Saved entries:
= Beginning of Section =

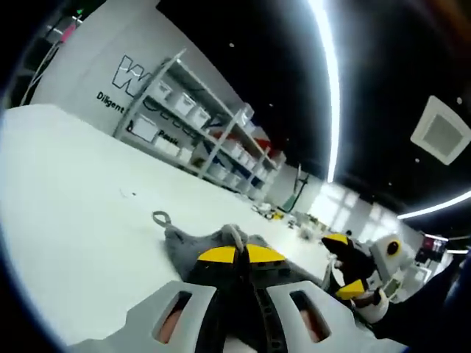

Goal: Open the folded towel by lifting each exposed corner and separating the folded layers until the towel lies flat within the target outline without major curled edges

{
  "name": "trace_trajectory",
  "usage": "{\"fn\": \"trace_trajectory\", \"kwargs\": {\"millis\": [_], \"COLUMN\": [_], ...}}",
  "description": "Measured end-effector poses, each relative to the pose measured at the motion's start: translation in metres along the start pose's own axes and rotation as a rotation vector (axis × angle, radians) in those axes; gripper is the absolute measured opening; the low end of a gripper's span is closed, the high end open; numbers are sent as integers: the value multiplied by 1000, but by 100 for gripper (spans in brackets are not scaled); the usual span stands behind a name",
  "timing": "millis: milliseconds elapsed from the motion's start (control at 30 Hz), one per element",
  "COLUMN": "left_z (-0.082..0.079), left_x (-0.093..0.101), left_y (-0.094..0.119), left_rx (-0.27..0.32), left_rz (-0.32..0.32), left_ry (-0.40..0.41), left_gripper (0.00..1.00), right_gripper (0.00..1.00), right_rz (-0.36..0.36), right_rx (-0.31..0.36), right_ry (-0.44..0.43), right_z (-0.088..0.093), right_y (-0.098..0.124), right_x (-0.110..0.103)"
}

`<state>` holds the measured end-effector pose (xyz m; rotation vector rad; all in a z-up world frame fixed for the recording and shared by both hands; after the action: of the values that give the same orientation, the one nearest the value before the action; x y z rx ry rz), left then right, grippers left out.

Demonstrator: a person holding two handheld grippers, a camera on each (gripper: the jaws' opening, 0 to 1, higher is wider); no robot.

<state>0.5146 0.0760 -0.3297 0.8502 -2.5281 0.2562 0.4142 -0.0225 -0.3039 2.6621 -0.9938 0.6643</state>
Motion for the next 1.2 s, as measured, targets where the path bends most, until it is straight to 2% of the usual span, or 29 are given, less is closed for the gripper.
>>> {"fn": "trace_trajectory", "kwargs": {"millis": [67,167,267,367,433,467,600,667,767,967,1200], "left_z": [-2,-1,-1,-4,-4,-4,-2,-2,-2,-3,-4], "left_x": [-4,-2,-2,-6,-8,-9,-11,-11,-10,-10,-13], "left_y": [-1,4,5,5,6,6,6,6,7,8,8], "left_rx": [1,5,3,8,10,10,6,4,6,2,0], "left_rz": [-12,-19,-1,-8,-10,-13,-20,-24,-24,-31,-41], "left_ry": [-16,-20,4,-1,0,-1,-4,-9,-12,-33,-49], "left_gripper": [2,2,2,2,2,2,2,2,2,2,2], "right_gripper": [43,44,46,46,47,49,52,52,47,47,43], "right_rz": [3,0,7,45,61,93,123,125,110,69,15], "right_rx": [-5,-17,-17,16,-1,8,-34,-39,-33,-59,-39], "right_ry": [-29,-152,-226,-256,-266,-261,-314,-377,-417,-515,-639], "right_z": [2,12,18,17,19,20,38,45,49,65,68], "right_y": [4,12,22,35,39,43,54,61,66,70,74], "right_x": [3,6,10,16,17,21,25,28,31,32,24]}}
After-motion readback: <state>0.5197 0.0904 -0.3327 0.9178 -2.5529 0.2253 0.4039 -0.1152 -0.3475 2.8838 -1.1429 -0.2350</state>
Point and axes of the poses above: the point that each gripper's makers call its tool centre point, and the gripper's own axes: y roughly backward along the fingers, x roughly to its right, z roughly out of its underside, the point moved 1 cm from there along y, roughly backward along the fingers, and after that the axes turned 2 degrees about -y, right-handed, at the moved point
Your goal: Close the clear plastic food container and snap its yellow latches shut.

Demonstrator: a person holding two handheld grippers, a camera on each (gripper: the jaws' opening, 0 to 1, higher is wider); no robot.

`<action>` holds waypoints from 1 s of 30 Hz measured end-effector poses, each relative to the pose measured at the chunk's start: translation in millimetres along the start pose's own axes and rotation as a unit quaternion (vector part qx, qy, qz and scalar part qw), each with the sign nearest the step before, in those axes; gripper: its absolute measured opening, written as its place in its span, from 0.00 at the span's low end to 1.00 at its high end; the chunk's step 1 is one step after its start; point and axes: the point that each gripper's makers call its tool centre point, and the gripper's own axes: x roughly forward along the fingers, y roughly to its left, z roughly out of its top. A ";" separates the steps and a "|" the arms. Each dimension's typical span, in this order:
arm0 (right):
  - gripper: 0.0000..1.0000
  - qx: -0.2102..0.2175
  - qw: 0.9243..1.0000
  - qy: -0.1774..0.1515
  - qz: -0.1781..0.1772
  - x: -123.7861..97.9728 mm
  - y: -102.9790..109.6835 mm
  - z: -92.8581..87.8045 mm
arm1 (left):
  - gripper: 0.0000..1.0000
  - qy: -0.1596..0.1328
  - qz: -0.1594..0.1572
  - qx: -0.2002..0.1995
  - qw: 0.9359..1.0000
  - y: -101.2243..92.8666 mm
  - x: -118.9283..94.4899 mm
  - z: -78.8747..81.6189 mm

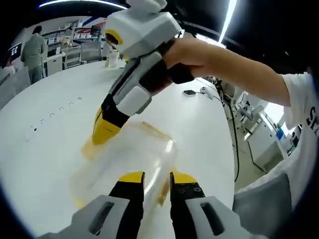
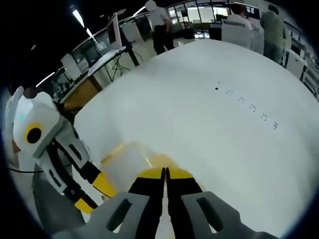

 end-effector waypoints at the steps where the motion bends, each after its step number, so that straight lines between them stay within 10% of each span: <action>1: 0.00 0.002 1.000 0.000 -0.001 0.9 -0.3 0.1 | 0.15 0.001 -0.002 0.007 1.000 -1.9 -0.1 -0.7; 12: 0.00 0.000 1.000 0.012 -0.014 6.2 -8.3 -3.3 | 0.31 -0.003 -0.029 0.090 0.995 -18.0 -3.2 -7.7; 19: 0.18 -0.073 0.997 -0.002 0.013 -13.0 4.3 17.1 | 0.44 0.035 -0.006 0.229 0.973 -16.0 -1.8 -15.3; 30: 0.32 -0.237 0.964 0.110 0.058 -25.8 12.6 -2.6 | 0.43 0.065 0.022 0.280 0.958 -7.5 5.3 -10.9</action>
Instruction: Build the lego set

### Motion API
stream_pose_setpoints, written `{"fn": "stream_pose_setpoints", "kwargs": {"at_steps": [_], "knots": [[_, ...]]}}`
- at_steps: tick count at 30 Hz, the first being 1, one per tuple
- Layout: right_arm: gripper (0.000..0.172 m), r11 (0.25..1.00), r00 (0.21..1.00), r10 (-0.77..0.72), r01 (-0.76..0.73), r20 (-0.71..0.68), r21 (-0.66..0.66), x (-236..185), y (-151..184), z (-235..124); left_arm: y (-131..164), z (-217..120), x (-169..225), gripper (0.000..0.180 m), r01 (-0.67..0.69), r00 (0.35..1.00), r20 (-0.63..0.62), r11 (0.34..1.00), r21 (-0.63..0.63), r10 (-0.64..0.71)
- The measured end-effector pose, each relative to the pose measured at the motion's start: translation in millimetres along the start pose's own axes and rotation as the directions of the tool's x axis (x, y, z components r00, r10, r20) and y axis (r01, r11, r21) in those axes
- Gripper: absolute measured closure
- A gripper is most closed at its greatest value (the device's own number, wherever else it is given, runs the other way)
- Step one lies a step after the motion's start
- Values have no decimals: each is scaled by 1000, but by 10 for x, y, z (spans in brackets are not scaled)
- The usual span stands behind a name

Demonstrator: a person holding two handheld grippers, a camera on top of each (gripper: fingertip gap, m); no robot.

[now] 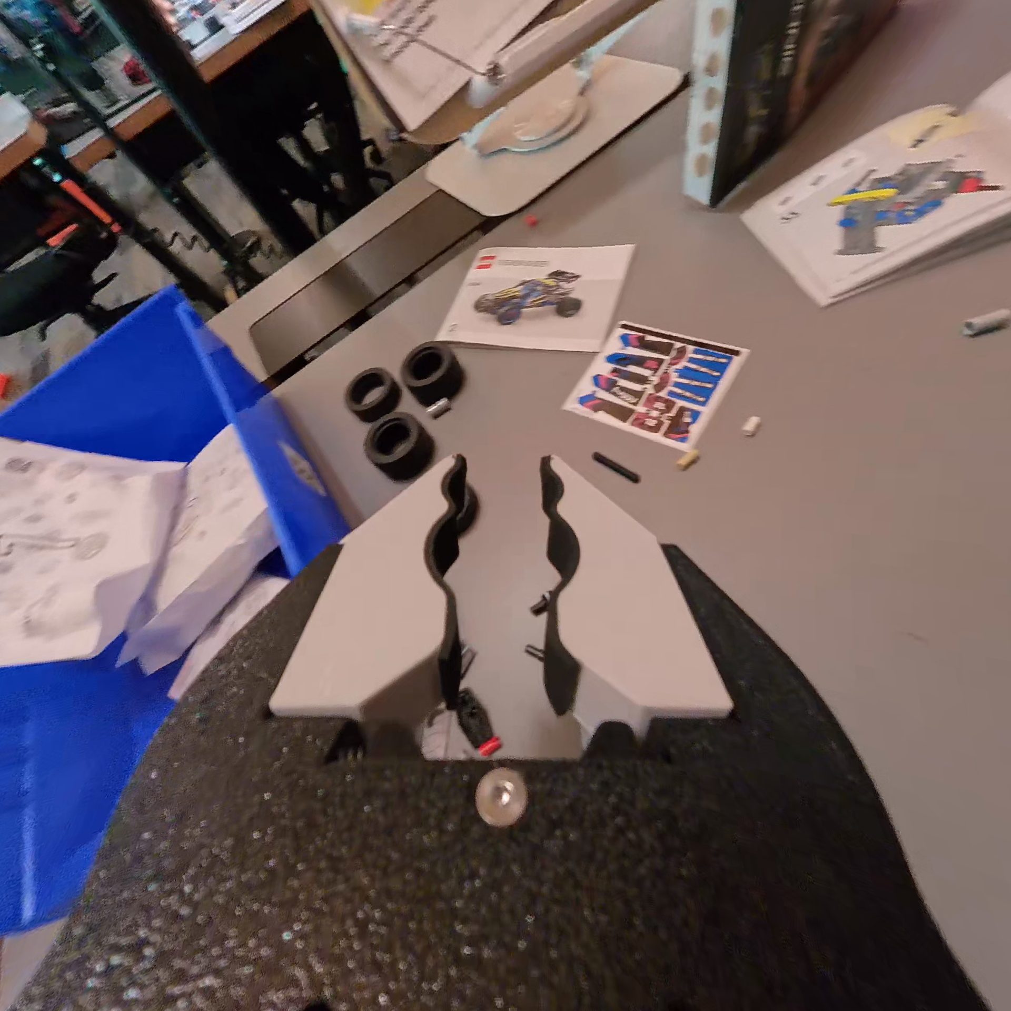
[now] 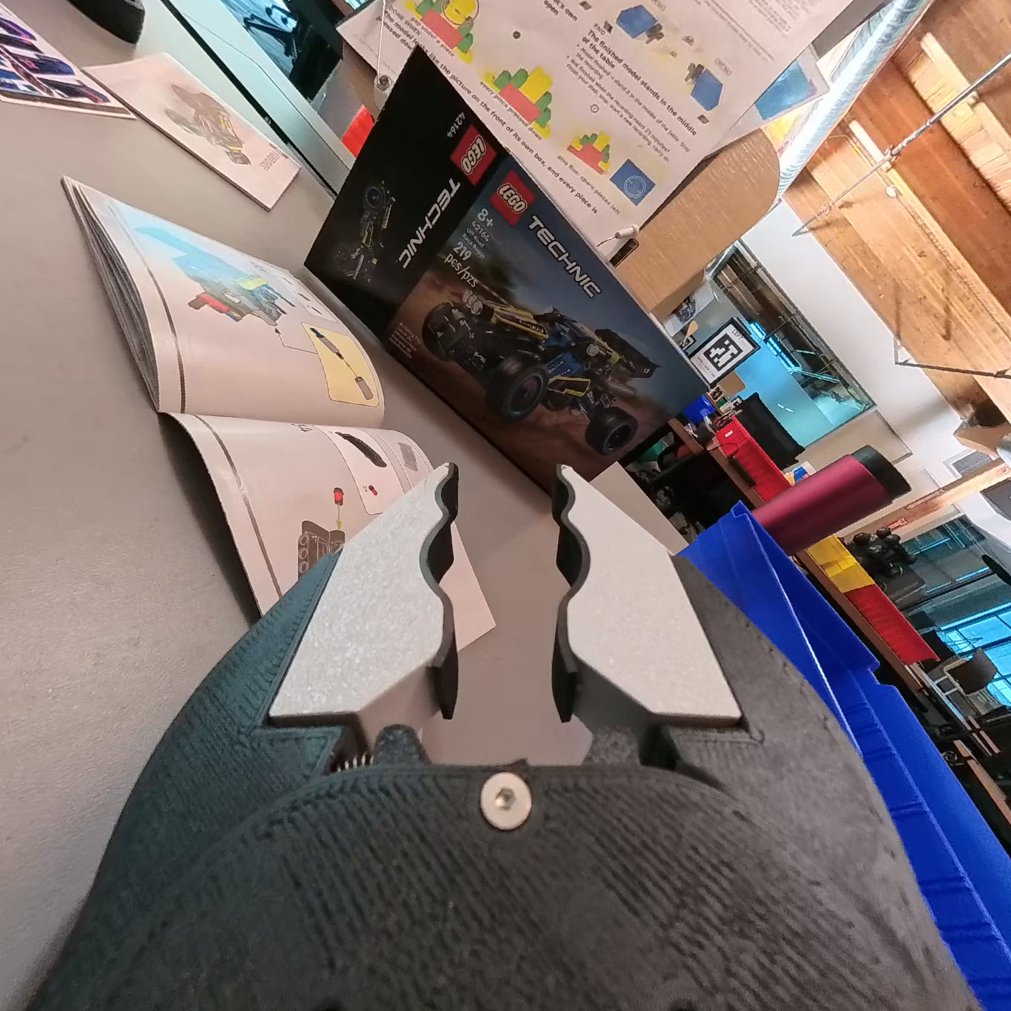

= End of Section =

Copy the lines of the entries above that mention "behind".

  "description": "Measured end-effector poses, each relative to the pose measured at the motion's start: translation in metres along the start pose's own axes and rotation as a rotation vector (axis × angle, radians) in those axes; gripper is the absolute measured opening; the low end of a gripper's span is closed, the high end open; numbers are sent as integers: the value multiplied by 1000, but by 100 for gripper (spans in brackets are not scaled); the usual span stands behind a name",
- The usual span stands behind a name

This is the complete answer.